Ну все, понеслась моча по трупам, удовлетворенно сказал Лё Ков Бой.
Стул принеси, сказал Шеф Коротышке. А потом буди его.
Коротышке не удалось разбудить Мону Лизу ни криками, ни пинками, поэтому в ход пошло ведро воды со льдом, Шеф все это время сидел с молотком на коленях, а Ронин насвистывал «Оду к радости» Бетховена. Ледяная вода достигла цели, Мона Лиза задергался, стал отфыркиваться, и тут как раз вошел Бука, неся складной столик и такой же поднос, что когда-то вынесла нам соблазнительная секретарша, только теперь тут было четыре стаканчика и четыре фильтра. Бука поставил столик с подносом возле Шефа и присоединился к Коротышке – они встали по бокам от Моны Лизы, который сидел, вжавшись в стену, опустив голову и обхватив руками колени. Шеф постучал молотком по подносу, и стаканчики задребезжали. Когда кофе перестанет капать, твое время вышло, сказал Шеф. Тогда ты скажешь нам, где искать твоих друзей. Не скажешь – умрешь. Все просто. Понял?
Мона Лиза только дрожал, и все.
Шеф взглянул на гномов, и Бука нацелился пнуть Мону Лизу под ребра, но тот закрылся рукой, и пинок пришелся в локоть. Понял? – спросил Шеф.
Со стоном схватившись за локоть, Мона Лиза кивнул.
Шеф снова взглянул на гномов, и стоявший с другой стороны Коротышка умело засадил Моне Лизе ногой по ребрам, тем самым в совершенстве продемонстрировав основной навык гангстеров и генеральных директоров – умение бить лежачего. Шеф тебя не расслышал! – проорал Коротышка.
Морщась, Мона Лиза тяжело задышал и наконец сказал: да, понял.

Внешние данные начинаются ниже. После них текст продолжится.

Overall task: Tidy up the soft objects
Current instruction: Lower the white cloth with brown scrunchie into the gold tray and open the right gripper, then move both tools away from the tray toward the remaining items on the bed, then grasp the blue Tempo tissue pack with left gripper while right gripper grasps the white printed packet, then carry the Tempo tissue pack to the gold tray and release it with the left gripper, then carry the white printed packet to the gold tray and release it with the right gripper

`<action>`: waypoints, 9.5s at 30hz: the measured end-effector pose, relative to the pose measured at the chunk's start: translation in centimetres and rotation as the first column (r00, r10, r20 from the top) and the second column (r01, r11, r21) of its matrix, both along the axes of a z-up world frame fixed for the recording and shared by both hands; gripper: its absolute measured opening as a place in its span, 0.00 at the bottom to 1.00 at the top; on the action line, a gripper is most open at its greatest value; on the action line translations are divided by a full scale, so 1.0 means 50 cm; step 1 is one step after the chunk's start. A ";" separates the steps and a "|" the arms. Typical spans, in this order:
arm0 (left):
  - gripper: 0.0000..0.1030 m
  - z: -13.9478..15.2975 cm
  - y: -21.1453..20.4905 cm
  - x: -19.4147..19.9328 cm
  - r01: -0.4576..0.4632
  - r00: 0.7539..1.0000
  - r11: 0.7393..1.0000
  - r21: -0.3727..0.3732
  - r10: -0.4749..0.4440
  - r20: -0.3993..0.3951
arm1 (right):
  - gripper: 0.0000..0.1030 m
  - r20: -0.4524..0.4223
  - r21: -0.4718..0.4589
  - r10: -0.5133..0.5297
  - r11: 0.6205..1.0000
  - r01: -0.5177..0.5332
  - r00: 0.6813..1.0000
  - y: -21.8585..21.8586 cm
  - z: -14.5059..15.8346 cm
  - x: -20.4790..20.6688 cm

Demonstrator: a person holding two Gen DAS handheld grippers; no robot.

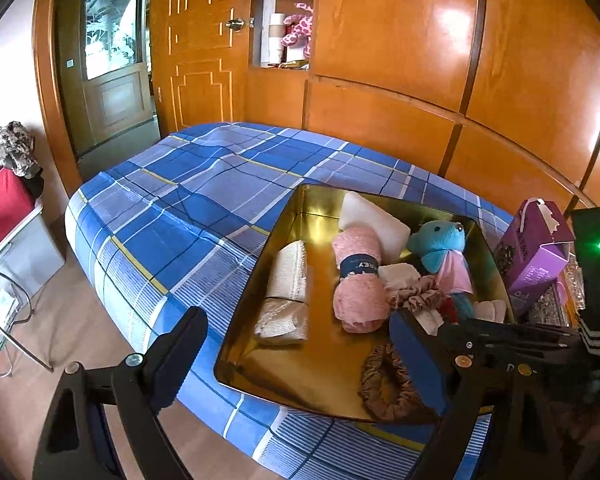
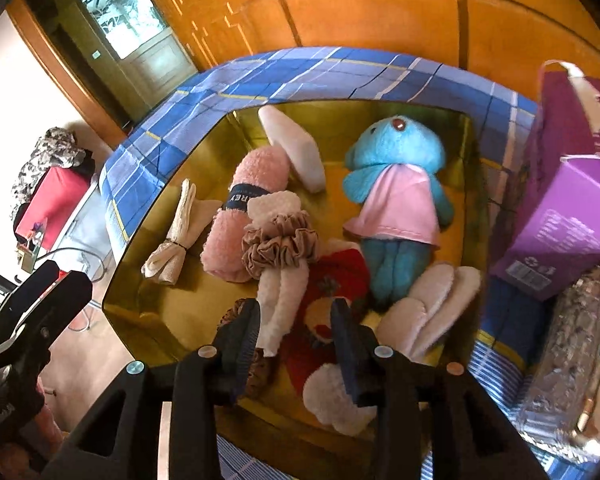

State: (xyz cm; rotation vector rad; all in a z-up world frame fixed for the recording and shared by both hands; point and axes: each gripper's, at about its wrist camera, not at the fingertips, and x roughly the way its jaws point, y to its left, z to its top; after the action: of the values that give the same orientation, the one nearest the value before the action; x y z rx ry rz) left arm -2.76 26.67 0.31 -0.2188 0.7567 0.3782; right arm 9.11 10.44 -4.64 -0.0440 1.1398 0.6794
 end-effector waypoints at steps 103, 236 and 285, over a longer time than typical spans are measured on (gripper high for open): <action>0.76 -0.113 -1.172 0.530 0.730 0.549 0.627 -0.273 -0.775 -0.312 | 0.64 0.173 -0.313 -0.640 0.686 0.657 0.749 -1.091 -0.053 -0.115; 0.81 -0.053 -0.042 0.079 0.033 0.997 0.999 -0.042 -0.036 -0.072 | 0.49 0.319 -0.459 -0.719 0.453 0.764 0.618 -0.986 -0.075 -0.087; 0.84 -0.008 -0.096 0.051 0.149 0.988 0.989 -0.014 -0.150 -0.034 | 0.47 0.401 -0.106 -0.153 0.972 0.212 0.903 -0.344 0.299 0.095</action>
State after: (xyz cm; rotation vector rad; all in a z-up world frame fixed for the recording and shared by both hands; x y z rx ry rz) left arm -0.20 21.89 -0.07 -0.1651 0.8045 0.2362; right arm 13.84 -6.76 10.33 -0.1883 0.7922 0.3928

Мы добрались до того, что Клод называл «стадией ультиматума». Неумные люди, объяснял студентам Клод, из тех, что смотрят телевизор и считают, что им показывают настоящую жизнь, уверены, будто если поставить объект перед выбором «сделай что-то или умри», объект сделает все, что от него хотят, и скажет все, что нужно, потому что объект не захочет умирать. Так вот, позвольте вам сообщить: в той самой настоящей жизни я много вьетконговцев поставил перед выбором «сделай или умри», и эти козлы скорее предпочтут умереть, а если они и сообщат вам какую-то информацию перед смертью, это будет плохая информация. Поэтому выбор «сделай или умри» годится только тогда, когда вы хотите или убить, или причинить сильную боль. Capisce?

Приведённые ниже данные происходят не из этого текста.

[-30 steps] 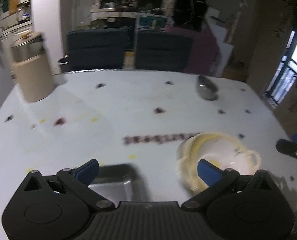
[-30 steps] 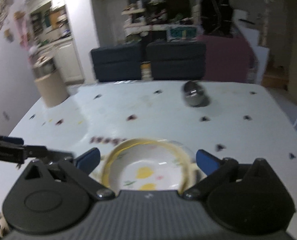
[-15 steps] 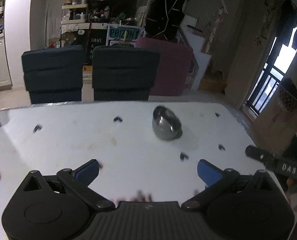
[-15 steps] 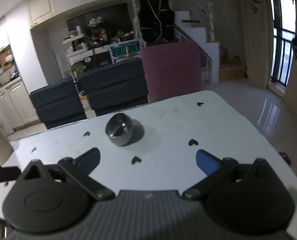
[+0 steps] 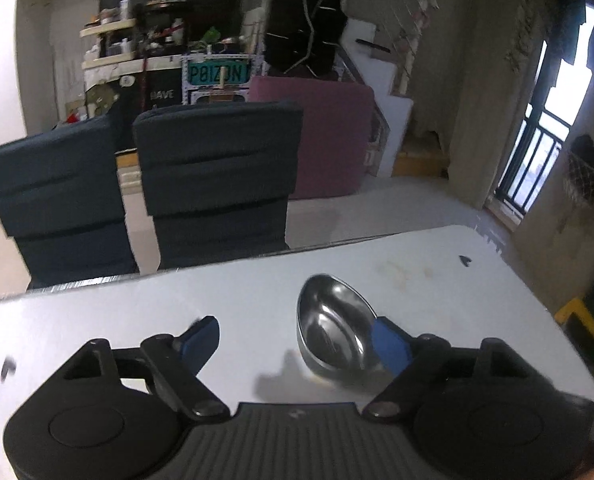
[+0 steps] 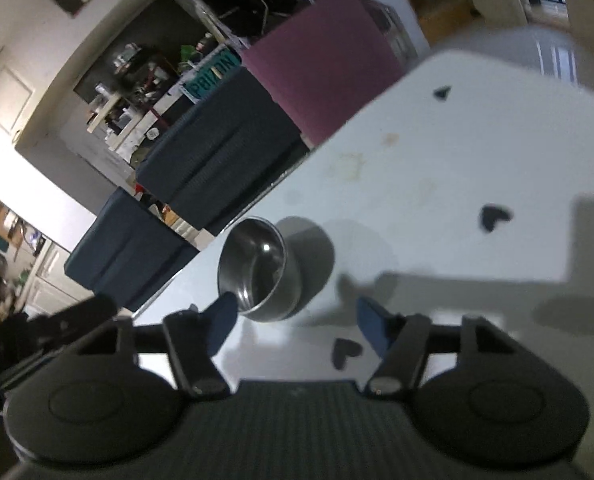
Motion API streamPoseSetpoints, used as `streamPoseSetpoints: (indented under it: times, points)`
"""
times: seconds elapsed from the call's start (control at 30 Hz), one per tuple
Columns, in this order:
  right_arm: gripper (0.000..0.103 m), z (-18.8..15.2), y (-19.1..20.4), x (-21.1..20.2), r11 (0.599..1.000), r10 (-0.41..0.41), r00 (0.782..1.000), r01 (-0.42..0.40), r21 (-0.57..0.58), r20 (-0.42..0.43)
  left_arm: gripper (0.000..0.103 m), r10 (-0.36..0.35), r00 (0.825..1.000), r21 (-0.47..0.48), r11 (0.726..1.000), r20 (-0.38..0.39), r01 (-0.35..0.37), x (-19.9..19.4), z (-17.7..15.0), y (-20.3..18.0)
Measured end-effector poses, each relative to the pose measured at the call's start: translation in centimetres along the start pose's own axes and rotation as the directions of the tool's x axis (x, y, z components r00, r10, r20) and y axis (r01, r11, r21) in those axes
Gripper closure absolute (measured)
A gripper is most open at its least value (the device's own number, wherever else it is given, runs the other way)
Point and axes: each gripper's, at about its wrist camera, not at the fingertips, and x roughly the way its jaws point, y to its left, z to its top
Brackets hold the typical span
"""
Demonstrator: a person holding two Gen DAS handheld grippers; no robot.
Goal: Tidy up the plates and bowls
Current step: 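Move both tools to the small round steel bowl, then close both tools on the steel bowl rim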
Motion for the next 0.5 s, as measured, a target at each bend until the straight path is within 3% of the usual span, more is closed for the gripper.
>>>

Никто из нас, студентов-вьетнамцев, не знал итальянского и не видел соответствующих американских фильмов про гангстеров, где крутой мужик говорит «Capisce?» – да и мы попросту не могли удержать этот capisce своими вьетнамскими губами, а потому и не могли сказать, что нам все понятно. Только проработав много лет в Особом отделе, я смог, исходя уже из эмпирического опыта, сказать, что все понял. Вот и теперь, глядя на все происходившее, я заодно мог сказать, что Шеф не понимал ничего и что ему на все было плевать. Так или иначе он все равно убьет Мону Лизу, вопрос был только в том, чувствовал ли это сам Мона Лиза.

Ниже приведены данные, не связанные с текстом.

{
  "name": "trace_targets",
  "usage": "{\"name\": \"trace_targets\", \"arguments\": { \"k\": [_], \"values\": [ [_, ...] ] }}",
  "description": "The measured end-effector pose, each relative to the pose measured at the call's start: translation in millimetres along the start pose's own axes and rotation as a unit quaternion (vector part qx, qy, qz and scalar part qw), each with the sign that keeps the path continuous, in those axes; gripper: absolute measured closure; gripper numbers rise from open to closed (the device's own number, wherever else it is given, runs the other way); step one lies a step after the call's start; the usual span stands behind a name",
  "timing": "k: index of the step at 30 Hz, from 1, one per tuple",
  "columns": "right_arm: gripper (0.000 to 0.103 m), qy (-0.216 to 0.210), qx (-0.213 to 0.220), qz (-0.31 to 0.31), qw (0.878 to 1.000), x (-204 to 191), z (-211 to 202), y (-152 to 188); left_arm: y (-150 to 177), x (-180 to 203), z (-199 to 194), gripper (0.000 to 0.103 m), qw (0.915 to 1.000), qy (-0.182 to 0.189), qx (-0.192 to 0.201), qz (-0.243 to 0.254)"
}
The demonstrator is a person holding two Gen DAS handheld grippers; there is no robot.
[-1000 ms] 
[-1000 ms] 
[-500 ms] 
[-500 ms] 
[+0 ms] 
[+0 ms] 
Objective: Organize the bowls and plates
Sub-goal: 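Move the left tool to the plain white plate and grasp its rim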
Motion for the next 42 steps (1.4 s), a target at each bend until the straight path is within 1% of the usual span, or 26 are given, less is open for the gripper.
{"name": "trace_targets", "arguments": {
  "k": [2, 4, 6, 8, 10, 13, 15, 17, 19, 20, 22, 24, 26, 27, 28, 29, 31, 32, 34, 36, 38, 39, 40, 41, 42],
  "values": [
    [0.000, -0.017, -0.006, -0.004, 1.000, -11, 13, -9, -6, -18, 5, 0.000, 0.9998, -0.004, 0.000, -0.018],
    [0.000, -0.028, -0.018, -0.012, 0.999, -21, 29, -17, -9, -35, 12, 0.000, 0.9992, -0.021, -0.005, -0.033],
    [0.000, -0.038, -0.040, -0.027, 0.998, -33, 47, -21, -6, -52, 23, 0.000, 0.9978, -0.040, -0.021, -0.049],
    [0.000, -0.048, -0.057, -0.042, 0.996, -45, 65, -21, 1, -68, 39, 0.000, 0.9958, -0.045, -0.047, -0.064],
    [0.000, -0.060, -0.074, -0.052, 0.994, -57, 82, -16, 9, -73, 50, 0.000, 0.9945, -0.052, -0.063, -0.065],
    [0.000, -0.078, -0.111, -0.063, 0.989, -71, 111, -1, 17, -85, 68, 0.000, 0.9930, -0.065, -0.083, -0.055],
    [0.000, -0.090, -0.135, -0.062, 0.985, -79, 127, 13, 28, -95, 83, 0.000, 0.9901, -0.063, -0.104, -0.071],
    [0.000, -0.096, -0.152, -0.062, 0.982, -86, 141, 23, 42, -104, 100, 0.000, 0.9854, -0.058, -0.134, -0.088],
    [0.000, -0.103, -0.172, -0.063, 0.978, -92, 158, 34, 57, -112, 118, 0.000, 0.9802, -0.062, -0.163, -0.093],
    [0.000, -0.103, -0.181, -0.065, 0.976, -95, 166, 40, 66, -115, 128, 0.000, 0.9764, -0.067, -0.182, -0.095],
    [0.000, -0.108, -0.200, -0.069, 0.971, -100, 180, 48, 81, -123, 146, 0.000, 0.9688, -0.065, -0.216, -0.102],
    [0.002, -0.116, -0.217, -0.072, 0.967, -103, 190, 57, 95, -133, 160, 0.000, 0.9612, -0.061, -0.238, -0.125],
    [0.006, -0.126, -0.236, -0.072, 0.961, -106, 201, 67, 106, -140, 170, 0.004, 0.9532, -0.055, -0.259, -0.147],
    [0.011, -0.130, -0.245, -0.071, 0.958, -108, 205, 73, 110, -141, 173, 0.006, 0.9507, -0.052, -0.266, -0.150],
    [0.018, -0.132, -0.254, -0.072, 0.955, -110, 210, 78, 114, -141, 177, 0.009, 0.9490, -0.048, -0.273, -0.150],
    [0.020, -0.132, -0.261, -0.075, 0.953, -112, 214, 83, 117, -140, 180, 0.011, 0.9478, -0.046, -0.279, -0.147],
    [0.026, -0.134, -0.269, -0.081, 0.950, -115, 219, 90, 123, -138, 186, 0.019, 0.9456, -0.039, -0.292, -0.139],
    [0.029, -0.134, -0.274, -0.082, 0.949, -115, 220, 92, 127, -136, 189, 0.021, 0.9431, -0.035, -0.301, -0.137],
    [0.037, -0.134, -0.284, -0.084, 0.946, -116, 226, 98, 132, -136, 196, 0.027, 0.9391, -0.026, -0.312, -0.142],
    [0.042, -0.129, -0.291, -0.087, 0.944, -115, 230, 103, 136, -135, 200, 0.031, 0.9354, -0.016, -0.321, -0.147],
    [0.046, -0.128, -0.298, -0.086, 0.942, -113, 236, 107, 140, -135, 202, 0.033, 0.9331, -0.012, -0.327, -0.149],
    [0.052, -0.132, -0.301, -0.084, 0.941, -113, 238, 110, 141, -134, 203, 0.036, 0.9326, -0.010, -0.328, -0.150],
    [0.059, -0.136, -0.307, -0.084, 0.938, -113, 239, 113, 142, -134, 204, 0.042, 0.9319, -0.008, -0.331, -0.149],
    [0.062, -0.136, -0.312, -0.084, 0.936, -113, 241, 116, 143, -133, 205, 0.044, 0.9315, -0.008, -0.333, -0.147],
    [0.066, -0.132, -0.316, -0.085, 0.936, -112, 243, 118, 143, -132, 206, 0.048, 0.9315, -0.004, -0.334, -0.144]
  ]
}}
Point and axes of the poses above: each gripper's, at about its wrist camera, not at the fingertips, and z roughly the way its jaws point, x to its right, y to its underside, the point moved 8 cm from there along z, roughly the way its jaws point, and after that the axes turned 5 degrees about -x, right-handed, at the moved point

Пока кофе капал со скоростью одна капля в секунду, в комнате наступила тишина, Ронин терпел ее каких-нибудь полминуты, потом велел Буке принести радио. Бука притащил гигантскую магнитолу из тех, что магазин Шефа по экспорту-импорту поставлял на мою родину, где ими торговали на черном рынке. Не успел Бука включить магнитолу, как мои призраки запели-замурлыкали у меня за спиной:
Vingt-deux millions de bâtards
Et moi, et moi, et moi[14].
Двадцать два миллиона – это они, конечно, с потолка взяли. Сколько всего в мире ублюдков? А если для Франции не существует расы, значит, тут не могут существовать и ублюдки? Или могут? Меня сбивал с толку сам парадокс моего существования, мое нелегкое подданство в диаспоре неизвестных. Но были ли я и миллионы ублюдков вроде меня известными неизвестными? Или неизвестными неизвестными?
Вот это другое дело! – сказал Ронин, отыскав радиостанцию. Под это и танцевать можно.